» TASK STATEMENT:
Would you filter the listing below so that only lines with the word "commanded" remain?

» DATA BELOW:

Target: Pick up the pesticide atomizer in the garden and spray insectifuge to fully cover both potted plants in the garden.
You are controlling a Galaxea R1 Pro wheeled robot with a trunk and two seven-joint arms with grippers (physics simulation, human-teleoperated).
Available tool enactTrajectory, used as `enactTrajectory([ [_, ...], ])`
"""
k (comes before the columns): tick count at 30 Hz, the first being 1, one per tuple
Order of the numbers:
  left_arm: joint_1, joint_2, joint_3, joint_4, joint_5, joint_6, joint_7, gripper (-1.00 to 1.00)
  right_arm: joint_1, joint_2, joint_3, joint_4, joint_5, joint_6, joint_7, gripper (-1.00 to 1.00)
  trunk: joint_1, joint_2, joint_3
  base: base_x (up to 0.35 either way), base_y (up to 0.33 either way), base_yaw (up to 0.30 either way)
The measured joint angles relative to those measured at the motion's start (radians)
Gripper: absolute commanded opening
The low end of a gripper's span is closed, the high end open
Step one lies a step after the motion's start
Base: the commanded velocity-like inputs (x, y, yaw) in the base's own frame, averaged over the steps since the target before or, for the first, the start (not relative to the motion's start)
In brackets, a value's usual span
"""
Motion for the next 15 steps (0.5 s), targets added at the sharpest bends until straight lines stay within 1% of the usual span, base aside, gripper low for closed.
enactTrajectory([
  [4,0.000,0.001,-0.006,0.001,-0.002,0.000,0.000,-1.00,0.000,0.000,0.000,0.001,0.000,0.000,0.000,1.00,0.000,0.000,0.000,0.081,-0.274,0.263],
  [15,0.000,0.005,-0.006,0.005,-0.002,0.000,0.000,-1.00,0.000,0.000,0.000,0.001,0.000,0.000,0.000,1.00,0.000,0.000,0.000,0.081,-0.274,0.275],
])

» EXPECTED ANSWER:
Gripper: absolute commanded opening
Base: the commanded velocity-like inputs (x, y, yaw) in the base's own frame, averaged over the steps since the target before or, for the first, the start (not relative to the motion's start)

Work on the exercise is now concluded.